HOW TO COMPLETE THIS TASK: Print out every entry, keeping each line identical to the original.

GIVEN ENTRIES:
***

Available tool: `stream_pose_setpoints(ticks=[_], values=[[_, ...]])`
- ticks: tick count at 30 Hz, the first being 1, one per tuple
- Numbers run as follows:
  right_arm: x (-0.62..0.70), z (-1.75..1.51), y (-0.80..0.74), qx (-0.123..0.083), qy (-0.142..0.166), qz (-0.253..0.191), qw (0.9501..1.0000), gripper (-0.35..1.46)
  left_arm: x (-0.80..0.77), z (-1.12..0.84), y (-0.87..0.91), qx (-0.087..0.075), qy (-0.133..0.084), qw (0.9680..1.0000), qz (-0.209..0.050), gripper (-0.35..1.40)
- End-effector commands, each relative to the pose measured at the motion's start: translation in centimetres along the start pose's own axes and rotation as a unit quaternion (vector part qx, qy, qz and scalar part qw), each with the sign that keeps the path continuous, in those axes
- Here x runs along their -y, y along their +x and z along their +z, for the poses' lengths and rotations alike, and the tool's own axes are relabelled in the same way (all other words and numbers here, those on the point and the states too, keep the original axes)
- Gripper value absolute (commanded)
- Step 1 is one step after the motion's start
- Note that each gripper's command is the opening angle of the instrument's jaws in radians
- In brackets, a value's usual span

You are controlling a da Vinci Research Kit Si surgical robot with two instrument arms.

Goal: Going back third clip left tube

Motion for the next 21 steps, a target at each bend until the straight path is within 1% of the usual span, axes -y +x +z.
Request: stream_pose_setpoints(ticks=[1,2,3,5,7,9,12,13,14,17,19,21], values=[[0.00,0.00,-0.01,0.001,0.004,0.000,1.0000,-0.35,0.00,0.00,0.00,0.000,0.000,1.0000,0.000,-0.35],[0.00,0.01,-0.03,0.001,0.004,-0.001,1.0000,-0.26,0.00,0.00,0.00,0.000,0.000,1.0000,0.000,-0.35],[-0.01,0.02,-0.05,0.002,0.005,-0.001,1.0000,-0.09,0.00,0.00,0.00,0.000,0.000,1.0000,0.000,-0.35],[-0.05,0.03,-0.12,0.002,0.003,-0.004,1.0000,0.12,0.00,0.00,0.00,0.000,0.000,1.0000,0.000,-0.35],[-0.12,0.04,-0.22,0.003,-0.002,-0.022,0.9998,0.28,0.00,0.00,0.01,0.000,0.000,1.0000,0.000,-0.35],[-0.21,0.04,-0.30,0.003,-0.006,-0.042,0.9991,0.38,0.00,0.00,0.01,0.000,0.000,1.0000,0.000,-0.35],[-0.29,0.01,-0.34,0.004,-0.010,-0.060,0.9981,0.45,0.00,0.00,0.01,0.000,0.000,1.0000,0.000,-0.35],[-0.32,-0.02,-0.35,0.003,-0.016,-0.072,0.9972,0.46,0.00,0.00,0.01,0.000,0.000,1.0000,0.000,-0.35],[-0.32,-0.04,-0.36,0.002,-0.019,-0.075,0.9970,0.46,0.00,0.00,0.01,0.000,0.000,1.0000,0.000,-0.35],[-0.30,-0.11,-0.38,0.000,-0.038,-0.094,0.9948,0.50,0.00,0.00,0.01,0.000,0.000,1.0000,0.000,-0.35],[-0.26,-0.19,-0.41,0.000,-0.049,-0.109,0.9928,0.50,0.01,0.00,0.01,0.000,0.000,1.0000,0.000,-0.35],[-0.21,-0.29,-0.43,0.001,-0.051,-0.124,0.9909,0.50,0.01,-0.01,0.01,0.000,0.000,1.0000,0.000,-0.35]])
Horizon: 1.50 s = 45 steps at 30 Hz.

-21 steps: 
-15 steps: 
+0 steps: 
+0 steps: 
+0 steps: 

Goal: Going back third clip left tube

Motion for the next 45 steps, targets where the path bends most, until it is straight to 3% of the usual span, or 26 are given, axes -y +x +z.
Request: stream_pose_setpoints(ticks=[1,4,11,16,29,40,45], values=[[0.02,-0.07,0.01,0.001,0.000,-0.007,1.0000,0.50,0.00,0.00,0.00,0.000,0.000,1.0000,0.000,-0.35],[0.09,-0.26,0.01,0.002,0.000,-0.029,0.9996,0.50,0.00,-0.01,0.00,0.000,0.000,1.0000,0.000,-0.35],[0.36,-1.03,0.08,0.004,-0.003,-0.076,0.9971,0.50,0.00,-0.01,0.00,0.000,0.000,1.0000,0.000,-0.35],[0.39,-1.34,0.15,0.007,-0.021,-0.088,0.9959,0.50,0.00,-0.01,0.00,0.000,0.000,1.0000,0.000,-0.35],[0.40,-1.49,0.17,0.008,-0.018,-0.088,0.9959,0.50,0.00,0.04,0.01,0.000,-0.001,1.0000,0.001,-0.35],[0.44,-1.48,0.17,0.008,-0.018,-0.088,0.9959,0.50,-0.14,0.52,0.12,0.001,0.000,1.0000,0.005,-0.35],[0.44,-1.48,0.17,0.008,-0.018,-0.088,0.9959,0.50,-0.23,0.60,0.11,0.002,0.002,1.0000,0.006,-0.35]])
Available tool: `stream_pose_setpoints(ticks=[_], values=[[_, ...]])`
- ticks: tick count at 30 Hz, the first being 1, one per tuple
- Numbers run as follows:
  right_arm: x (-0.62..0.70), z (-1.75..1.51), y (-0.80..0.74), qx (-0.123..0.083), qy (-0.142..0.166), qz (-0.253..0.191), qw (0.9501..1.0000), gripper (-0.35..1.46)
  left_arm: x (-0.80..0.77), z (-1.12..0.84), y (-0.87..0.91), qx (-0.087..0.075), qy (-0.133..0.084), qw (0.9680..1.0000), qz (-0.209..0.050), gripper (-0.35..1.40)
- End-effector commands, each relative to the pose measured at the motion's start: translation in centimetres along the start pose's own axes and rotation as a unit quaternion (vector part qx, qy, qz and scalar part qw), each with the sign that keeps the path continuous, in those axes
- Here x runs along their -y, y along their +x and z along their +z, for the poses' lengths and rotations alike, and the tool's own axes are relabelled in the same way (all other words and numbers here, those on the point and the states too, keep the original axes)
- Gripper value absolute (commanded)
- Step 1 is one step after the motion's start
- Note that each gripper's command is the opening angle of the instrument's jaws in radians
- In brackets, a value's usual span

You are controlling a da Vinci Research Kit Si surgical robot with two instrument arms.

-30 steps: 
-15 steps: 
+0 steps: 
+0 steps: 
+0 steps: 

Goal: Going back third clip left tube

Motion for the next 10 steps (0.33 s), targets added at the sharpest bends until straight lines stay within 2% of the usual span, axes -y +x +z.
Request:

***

YOUR RESPONSE:
Available tool: `stream_pose_setpoints(ticks=[_], values=[[_, ...]])`
- ticks: tick count at 30 Hz, the first being 1, one per tuple
- Numbers run as follows:
  right_arm: x (-0.62..0.70), z (-1.75..1.51), y (-0.80..0.74), qx (-0.123..0.083), qy (-0.142..0.166), qz (-0.253..0.191), qw (0.9501..1.0000), gripper (-0.35..1.46)
  left_arm: x (-0.80..0.77), z (-1.12..0.84), y (-0.87..0.91), qx (-0.087..0.075), qy (-0.133..0.084), qw (0.9680..1.0000), qz (-0.209..0.050), gripper (-0.35..1.40)
- End-effector commands, each relative to the pose measured at the motion's start: translation in centimetres along the start pose's own axes and rotation as a unit quaternion (vector part qx, qy, qz and scalar part qw), each with the sign that keeps the path continuous, in those axes
- Here x runs along their -y, y along their +x and z along their +z, for the poses' lengths and rotations alike, and the tool's own axes are relabelled in the same way (all other words and numbers here, those on the point and the states too, keep the original axes)
- Gripper value absolute (commanded)
- Step 1 is one step after the motion's start
- Note that each gripper's command is the opening angle of the instrument's jaws in radians
- In brackets, a value's usual span

You are controlling a da Vinci Research Kit Si surgical robot with two instrument arms.

Goal: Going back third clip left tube

Motion for the next 21 steps, a target at each bend until the straight path is within 1% of the usual span, axes -y +x +z.
Request: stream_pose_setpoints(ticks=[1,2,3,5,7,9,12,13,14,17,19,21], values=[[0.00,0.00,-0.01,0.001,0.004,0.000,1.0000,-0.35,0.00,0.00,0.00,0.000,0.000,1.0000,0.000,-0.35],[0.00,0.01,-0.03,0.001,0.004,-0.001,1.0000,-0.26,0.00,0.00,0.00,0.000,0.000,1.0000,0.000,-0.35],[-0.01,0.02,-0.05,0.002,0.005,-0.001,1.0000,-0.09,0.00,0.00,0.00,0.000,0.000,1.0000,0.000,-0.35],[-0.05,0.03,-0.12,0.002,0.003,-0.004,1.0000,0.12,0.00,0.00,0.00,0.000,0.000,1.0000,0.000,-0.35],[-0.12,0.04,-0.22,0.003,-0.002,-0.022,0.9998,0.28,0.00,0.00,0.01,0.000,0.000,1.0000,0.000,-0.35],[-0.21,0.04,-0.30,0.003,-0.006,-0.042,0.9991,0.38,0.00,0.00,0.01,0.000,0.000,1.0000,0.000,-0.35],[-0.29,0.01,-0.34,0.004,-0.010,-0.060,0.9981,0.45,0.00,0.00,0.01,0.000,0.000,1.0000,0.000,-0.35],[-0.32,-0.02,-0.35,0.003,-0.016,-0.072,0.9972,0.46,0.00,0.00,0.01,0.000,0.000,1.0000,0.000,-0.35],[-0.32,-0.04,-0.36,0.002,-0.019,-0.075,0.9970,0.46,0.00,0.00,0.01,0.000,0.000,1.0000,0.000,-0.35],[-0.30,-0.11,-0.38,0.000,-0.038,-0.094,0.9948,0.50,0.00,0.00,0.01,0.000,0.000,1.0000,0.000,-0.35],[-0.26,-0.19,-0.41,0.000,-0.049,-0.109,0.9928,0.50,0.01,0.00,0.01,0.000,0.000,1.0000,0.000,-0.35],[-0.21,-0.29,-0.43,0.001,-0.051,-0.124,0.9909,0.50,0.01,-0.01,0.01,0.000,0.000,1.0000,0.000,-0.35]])
Horizon: 1.50 s = 45 steps at 30 Hz.

-21 steps: 
-15 steps: 
+0 steps: 
+0 steps: 
+0 steps: 

Goal: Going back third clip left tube

Motion for the next 45 steps, targets where the path bends most, until it is straight to 3% of the usual span, or 26 are given, axes -y +x +z.
Request: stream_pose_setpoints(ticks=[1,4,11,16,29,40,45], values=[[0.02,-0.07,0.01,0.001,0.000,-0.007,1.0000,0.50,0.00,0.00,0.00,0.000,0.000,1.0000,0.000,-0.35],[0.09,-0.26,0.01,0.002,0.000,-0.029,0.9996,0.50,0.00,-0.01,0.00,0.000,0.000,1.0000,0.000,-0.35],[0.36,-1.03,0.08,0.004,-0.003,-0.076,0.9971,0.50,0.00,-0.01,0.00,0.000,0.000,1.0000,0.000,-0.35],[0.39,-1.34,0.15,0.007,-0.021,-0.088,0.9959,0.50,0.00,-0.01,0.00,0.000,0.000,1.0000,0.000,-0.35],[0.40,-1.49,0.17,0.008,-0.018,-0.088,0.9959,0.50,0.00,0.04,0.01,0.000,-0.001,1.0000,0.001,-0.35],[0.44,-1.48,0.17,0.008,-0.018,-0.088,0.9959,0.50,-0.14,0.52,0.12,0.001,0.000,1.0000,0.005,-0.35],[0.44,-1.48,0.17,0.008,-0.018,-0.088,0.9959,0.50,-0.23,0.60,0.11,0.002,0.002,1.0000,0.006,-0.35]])
Available tool: `stream_pose_setpoints(ticks=[_], values=[[_, ...]])`
- ticks: tick count at 30 Hz, the first being 1, one per tuple
- Numbers run as follows:
  right_arm: x (-0.62..0.70), z (-1.75..1.51), y (-0.80..0.74), qx (-0.123..0.083), qy (-0.142..0.166), qz (-0.253..0.191), qw (0.9501..1.0000), gripper (-0.35..1.46)
  left_arm: x (-0.80..0.77), z (-1.12..0.84), y (-0.87..0.91), qx (-0.087..0.075), qy (-0.133..0.084), qw (0.9680..1.0000), qz (-0.209..0.050), gripper (-0.35..1.40)
- End-effector commands, each relative to the pose measured at the motion's start: translation in centimetres along the start pose's own axes and rotation as a unit quaternion (vector part qx, qy, qz and scalar part qw), each with the sign that keeps the path continuous, in those axes
- Here x runs along their -y, y along their +x and z along their +z, for the poses' lengths and rotations alike, and the tool's own axes are relabelled in the same way (all other words and numbers here, those on the point and the states too, keep the original axes)
- Gripper value absolute (commanded)
- Step 1 is one step after the motion's start
- Note that each gripper's command is the opening angle of the instrument's jaws in radians
- In brackets, a value's usual span

You are controlling a da Vinci Research Kit Si surgical robot with two instrument arms.

-30 steps: 
-15 steps: 
+0 steps: 
+0 steps: 
+0 steps: 

Goal: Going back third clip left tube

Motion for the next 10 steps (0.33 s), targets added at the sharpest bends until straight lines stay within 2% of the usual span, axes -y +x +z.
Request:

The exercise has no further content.